To my complete surprise, I found that I didn’t really mind it and asked who it was.

“Biffy Clyro,” he mumbled. “You won’t like them, dad – they’re not mainstream.”

But the more I heard, the more I quite liked it.

A few days later, we were in the car again and Jack asked if he could put his music on to avoid having to listen to Phil Collins.

He was clearly taken aback when I agreed and he put on the same CD.

“Who’s this again?” I asked.

“Biffy Clyro,” he replied. “You won’t like them, but they’re really good.”

The songs were a bit more familiar and I started singing along to the odd chorus.

“I quite like this,” I said.

“No, you don’t, dad,” Jack insisted.

“Anyway, most of their other stuff is too obscure for you.”

Last week, I was in the car on my own and I discovered that Jack had left his music in the CD player. I played it – and I liked it.

Jack met me at the door when I got home from work that night and asked if he’d left his CD in my car.

“Yes, I’ve been playing it up and down the A1,” I told him. “I really like Biffy Clyro.”

He let out an agonised groan, as if he’d taken a heavy blow to the nether regions, and said: “No you don’t, dad.

You don’t like it.”

“But I do,” I said, thinking he’d be pleased.

“You don’t know what you’re talking about,” he sighed as he brushed past me, on his way to retrieve his music from the car, looking as if he wanted to throw up.

Jack’s never asked again if he can play his music in my car for fear that his embarrassing, boring dad might actually like it.
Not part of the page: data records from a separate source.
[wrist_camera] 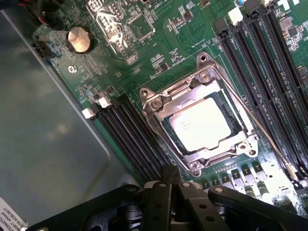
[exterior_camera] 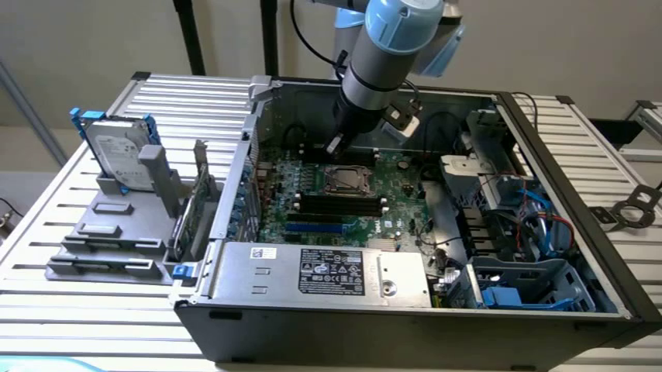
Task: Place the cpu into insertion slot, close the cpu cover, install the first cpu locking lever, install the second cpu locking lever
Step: 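Install the first cpu locking lever, then install the second cpu locking lever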
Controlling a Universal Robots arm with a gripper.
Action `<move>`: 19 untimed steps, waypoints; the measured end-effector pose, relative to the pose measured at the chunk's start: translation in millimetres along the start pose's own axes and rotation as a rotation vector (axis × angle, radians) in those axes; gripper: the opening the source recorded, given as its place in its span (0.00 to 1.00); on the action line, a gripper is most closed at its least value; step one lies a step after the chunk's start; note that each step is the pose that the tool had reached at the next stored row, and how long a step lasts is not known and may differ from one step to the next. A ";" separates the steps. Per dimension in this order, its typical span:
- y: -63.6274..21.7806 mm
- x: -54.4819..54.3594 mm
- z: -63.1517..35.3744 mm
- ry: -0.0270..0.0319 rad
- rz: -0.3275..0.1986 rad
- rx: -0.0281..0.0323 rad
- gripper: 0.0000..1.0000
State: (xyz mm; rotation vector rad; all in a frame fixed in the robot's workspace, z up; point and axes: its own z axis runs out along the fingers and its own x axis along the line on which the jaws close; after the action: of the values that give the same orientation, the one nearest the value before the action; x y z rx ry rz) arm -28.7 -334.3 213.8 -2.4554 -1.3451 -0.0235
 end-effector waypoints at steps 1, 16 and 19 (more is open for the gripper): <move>0.0 0.0 0.0 -0.0001 0.000 0.0001 0.11; 1.3 -1.2 -0.6 -0.0023 -0.006 0.0023 0.11; 5.1 -7.1 -4.4 -0.0078 -0.002 0.0114 0.11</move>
State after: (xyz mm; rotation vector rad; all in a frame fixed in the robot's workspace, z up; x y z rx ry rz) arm -27.8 -344.0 215.2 -2.4471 -1.3476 -0.0068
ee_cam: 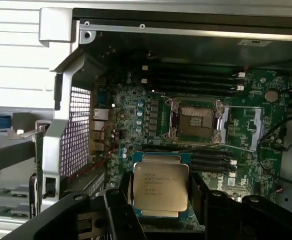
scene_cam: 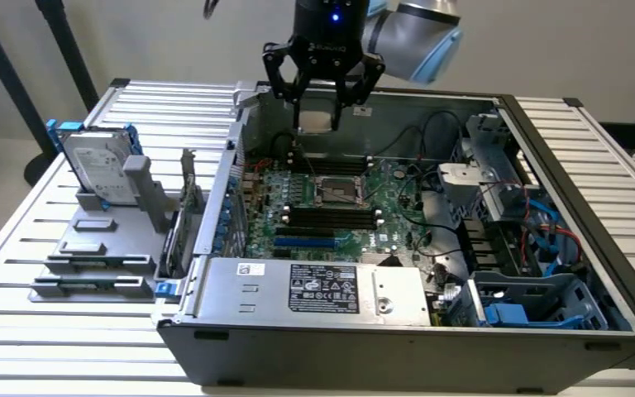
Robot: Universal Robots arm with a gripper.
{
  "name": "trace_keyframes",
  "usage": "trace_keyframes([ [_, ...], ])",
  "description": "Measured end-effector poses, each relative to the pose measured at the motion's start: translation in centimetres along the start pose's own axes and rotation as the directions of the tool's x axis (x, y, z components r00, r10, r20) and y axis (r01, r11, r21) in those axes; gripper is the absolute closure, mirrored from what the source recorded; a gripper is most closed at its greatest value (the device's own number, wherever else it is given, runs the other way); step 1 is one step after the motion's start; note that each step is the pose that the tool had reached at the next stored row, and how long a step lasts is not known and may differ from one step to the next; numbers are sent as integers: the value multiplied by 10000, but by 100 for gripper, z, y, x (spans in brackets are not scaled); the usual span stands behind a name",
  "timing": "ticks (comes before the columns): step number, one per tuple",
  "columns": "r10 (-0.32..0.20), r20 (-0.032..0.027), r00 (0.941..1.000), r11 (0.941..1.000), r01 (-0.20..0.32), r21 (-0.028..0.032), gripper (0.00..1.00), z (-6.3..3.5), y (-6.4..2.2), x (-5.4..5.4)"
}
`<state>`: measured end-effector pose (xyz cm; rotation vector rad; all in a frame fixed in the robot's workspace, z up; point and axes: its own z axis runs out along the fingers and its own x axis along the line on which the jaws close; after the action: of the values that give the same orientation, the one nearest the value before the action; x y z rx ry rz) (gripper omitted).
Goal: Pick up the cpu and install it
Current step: 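Pick up the cpu and move it towards the insertion slot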
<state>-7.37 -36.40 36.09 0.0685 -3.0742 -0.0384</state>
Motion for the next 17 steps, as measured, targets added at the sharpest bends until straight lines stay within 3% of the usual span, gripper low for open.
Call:
trace_keyframes([
  [8,0,-2,10000,10000,0,0,45,130,108,-278],
  [17,146,-28,9999,9999,-146,-11,45,287,170,-413],
])
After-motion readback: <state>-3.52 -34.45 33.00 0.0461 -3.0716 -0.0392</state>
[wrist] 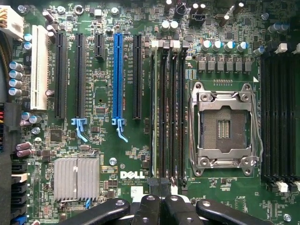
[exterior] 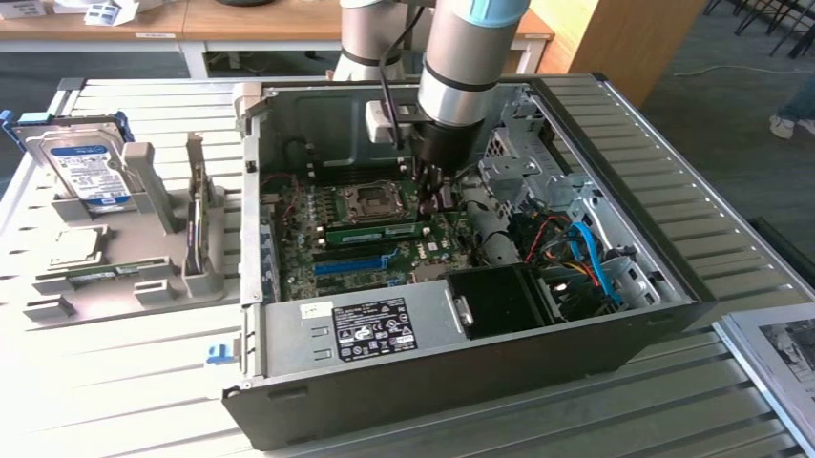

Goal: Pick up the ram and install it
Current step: 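Press down the ram until it locks into place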

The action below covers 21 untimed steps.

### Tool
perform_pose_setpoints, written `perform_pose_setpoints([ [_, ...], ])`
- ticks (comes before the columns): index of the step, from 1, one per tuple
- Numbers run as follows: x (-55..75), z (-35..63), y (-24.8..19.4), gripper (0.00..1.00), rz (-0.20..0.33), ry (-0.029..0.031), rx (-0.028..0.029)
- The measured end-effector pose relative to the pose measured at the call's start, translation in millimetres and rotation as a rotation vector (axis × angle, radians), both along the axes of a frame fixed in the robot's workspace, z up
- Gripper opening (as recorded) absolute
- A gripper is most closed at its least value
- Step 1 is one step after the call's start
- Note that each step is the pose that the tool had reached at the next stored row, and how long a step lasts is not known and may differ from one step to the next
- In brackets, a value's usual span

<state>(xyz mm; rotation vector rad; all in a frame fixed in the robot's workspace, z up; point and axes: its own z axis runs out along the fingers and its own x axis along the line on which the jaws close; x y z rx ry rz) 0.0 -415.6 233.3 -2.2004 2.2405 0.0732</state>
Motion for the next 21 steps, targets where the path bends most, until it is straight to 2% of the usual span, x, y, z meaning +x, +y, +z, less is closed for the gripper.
perform_pose_setpoints([
  [21,0.0,-6.5,-0.1,0.10,0.000,0.0000,-0.0002],
])
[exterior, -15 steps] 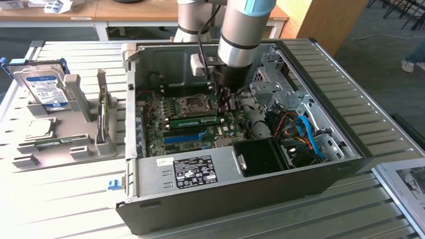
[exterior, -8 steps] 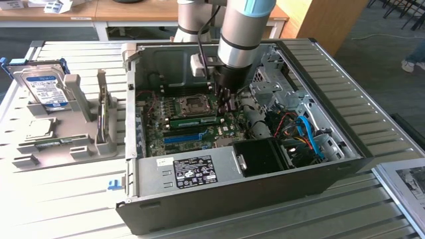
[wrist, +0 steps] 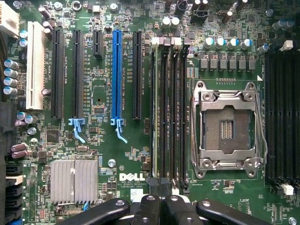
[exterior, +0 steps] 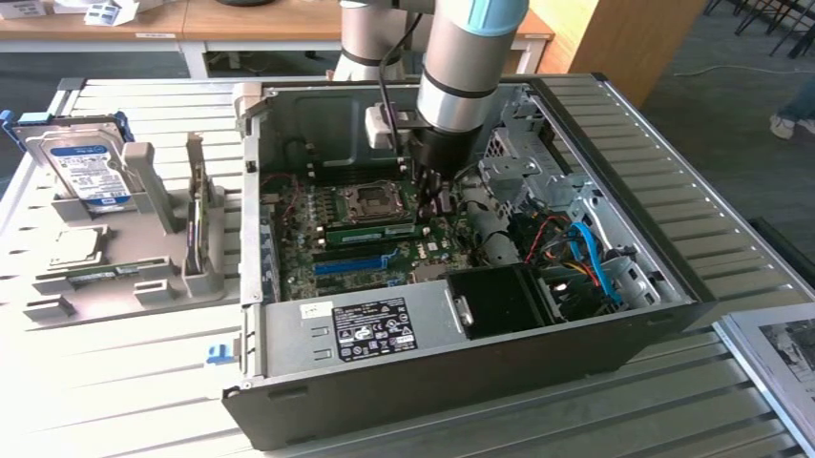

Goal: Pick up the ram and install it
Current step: 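Press down the ram until it locks into place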

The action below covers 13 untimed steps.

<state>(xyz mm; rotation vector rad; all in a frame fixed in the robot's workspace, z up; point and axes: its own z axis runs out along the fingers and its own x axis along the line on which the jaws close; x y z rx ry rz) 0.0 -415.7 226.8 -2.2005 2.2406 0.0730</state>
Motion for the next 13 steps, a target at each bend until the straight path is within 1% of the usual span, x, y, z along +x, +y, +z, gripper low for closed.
perform_pose_setpoints([
  [13,0.0,-2.5,0.0,0.10,0.000,-0.0001,0.0002],
])
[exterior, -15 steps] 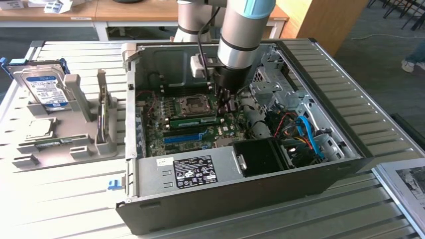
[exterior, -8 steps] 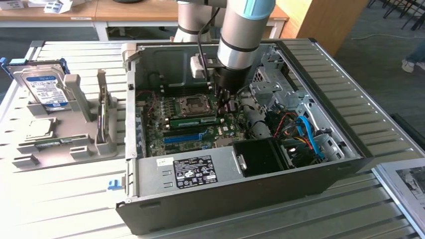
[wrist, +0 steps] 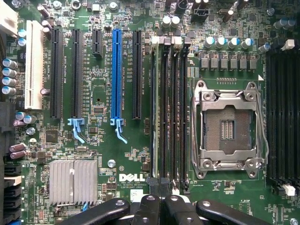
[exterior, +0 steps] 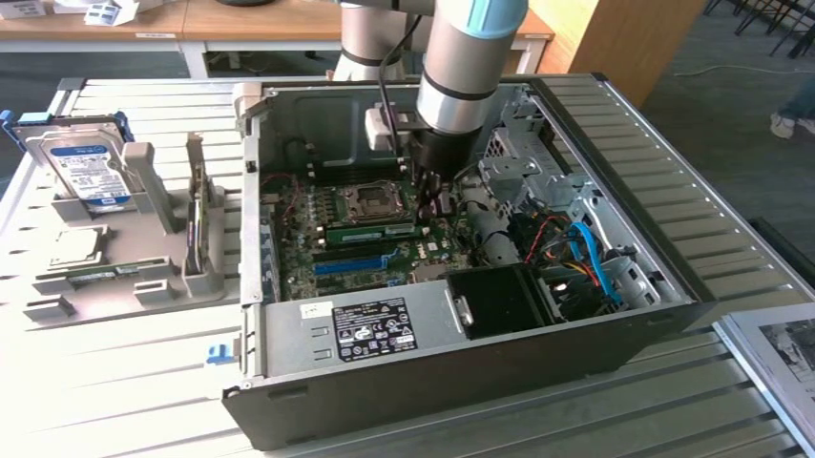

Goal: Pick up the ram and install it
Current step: 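Press down the ram until it locks into place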

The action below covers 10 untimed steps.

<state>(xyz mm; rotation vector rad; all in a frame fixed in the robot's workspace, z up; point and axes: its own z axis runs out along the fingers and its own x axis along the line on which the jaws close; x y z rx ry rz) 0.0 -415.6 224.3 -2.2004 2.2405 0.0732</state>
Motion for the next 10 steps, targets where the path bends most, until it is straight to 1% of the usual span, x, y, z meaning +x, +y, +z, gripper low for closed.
perform_pose_setpoints([
  [10,0.0,-1.3,0.0,0.10,0.000,0.0000,-0.0003],
])
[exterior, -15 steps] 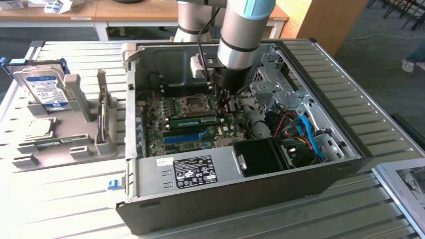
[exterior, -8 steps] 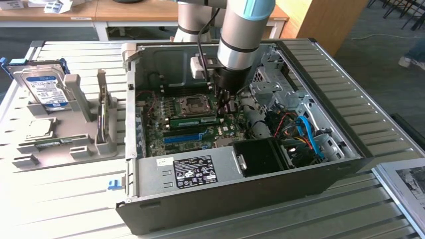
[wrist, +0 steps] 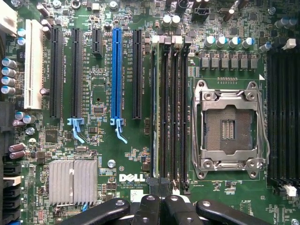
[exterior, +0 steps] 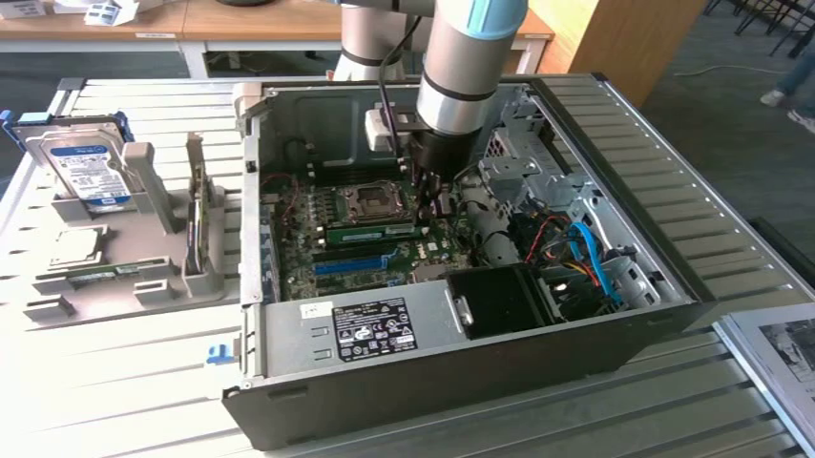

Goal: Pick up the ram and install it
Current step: 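Press down the ram until it locks into place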

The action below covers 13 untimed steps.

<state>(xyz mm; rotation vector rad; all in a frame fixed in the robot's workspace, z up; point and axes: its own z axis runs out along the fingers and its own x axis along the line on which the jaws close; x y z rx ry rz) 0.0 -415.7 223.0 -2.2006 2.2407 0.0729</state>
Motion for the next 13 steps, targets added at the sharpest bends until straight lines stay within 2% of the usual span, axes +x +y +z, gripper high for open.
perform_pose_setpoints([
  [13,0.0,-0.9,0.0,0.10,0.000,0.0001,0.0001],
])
So my message to all dads out there is this: If you want to stop your teenagers asking if they can play their music in the car, let them have their way.

You might just find that you like it. Even if you don’t, pretend that you do, and they’ll be so utterly appalled that they’ll never ask again.

THE THINGS THEY SAY

MAVIS Hammond, booking secretary at Langley Park Women’s Institute, remembered the time daughter Barbara was three and had been taken to church.

After six hymns and a particularly long sermon, she was heard to ask: “Daddy, is it still Sunday?”

ANOTHER member of Langley Park WI, who asked to remain anonymous, told of the time her son found his eyes drawn to a heavily tattooed man.

“I bet his mam took his felt-tips off him,” whispered the little boy.